Scan the records below. Report the number of lines containing the word "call", and nothing more.
==== Exercise materials
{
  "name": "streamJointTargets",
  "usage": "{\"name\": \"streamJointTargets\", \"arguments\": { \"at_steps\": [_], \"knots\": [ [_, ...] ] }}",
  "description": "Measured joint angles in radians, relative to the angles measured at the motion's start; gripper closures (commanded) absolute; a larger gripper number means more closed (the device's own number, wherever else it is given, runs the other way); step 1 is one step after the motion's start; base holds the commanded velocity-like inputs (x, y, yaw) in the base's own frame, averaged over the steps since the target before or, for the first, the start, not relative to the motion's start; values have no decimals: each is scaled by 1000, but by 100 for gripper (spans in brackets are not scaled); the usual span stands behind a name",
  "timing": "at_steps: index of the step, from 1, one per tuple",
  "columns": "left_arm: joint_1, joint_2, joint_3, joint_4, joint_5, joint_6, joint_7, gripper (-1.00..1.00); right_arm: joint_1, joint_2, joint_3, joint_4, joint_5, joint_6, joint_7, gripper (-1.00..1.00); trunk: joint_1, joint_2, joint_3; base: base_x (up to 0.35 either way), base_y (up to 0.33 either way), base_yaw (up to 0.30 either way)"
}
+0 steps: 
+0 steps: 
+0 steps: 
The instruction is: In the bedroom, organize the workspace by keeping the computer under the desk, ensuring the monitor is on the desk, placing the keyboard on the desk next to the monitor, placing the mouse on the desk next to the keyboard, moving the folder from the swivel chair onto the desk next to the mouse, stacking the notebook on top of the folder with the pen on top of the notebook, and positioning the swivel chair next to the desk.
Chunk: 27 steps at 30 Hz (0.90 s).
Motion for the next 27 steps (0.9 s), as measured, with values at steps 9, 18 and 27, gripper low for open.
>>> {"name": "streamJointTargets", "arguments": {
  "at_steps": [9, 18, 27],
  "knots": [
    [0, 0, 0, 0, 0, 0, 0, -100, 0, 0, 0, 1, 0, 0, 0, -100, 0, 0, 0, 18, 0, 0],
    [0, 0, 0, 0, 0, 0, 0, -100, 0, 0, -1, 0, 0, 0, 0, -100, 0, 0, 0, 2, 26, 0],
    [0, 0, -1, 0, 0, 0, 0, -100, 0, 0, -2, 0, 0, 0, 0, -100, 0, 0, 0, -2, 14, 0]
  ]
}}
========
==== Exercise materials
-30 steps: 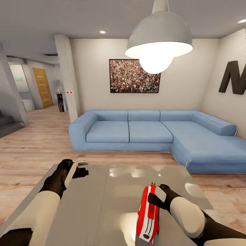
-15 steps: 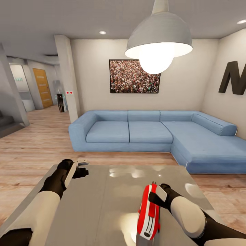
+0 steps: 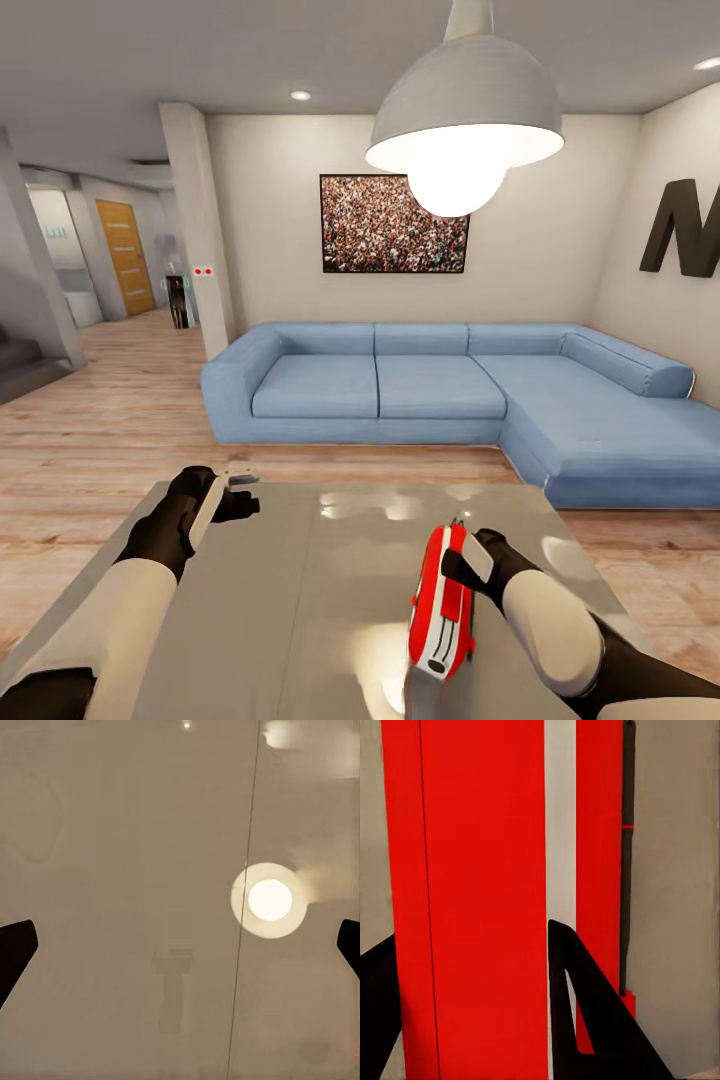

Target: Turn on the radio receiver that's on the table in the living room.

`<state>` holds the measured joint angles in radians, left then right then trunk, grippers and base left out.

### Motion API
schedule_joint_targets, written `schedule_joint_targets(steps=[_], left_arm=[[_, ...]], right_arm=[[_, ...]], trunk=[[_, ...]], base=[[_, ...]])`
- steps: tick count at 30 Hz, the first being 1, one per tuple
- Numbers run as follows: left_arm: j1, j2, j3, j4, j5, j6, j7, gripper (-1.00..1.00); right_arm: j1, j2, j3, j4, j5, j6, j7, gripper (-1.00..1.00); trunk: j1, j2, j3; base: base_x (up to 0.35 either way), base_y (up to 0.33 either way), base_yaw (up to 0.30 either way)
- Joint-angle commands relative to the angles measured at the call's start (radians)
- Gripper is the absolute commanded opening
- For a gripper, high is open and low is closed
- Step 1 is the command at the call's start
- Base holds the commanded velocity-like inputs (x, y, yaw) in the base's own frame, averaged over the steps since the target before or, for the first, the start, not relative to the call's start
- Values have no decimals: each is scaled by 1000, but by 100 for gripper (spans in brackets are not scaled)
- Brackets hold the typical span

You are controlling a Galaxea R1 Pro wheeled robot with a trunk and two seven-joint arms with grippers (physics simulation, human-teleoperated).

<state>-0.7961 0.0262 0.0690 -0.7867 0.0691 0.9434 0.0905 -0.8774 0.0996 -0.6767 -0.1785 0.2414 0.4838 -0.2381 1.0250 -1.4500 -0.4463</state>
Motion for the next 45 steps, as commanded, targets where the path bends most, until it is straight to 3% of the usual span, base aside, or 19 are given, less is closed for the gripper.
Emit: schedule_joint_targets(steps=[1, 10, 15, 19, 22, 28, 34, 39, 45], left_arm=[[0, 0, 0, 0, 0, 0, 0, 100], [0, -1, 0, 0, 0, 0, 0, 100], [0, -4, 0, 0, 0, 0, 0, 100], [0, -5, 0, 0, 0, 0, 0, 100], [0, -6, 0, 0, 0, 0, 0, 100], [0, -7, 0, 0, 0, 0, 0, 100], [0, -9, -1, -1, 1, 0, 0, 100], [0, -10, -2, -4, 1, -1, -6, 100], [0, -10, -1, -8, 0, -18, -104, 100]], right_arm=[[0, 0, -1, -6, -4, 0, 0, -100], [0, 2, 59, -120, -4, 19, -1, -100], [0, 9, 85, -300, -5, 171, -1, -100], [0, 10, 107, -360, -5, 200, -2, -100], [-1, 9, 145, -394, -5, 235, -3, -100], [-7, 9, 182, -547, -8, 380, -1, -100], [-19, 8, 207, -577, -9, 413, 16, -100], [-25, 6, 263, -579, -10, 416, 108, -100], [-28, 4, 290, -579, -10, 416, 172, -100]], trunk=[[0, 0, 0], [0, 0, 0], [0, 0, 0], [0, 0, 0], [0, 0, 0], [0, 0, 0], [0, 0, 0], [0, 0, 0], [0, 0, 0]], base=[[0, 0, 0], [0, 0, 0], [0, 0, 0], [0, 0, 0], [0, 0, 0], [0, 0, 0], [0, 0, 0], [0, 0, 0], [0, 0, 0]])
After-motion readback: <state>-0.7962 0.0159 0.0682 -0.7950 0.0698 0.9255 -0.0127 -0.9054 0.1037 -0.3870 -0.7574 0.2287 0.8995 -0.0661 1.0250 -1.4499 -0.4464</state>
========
• **Expected answer**
3